◆ Aim of the task ◆
Which of the lines below include the word "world"? Pull each one out.

◆ Data excerpt ◆
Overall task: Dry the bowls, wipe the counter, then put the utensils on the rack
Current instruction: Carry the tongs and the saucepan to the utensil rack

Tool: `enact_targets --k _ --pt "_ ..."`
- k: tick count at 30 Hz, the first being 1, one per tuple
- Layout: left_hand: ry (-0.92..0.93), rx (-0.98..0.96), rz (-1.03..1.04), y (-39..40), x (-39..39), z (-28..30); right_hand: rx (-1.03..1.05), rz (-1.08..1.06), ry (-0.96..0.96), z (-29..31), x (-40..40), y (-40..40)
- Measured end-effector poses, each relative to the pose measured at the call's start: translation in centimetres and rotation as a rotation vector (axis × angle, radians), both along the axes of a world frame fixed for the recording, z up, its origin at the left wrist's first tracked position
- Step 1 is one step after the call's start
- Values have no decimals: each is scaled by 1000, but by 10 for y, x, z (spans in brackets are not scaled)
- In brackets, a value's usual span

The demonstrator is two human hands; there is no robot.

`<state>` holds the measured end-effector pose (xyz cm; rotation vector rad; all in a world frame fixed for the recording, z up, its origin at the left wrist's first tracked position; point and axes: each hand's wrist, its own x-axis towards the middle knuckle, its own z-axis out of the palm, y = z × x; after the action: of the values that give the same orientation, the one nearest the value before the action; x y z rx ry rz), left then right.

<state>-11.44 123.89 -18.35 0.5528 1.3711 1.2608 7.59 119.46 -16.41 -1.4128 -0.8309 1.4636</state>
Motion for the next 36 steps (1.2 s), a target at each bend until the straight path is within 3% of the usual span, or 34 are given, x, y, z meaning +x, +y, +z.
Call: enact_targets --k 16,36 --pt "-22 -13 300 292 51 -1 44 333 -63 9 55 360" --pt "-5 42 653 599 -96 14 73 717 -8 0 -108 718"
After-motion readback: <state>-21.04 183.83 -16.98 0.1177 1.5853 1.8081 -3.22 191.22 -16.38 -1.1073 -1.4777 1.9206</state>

◆ Result of the task ◆
- Measured end-effector poses, each relative to the pose measured at the call's start: translation in centimetres and rotation as a rotation vector (axis × angle, radians), both along the axes of a world frame fixed for the recording, z up, its origin at the left wrist's first tracked position
`<state>` holds the measured end-effector pose (xyz cm; rotation vector rad; all in a world frame fixed for the recording, z up, its origin at the left wrist's first tracked position; point and axes: each hand's wrist, its own x-axis towards the middle knuckle, its own z-axis out of the palm, y = z × x; after the action: of the values that give the same orientation, the one nearest the value before the action; x y z rx ry rz), left then right.

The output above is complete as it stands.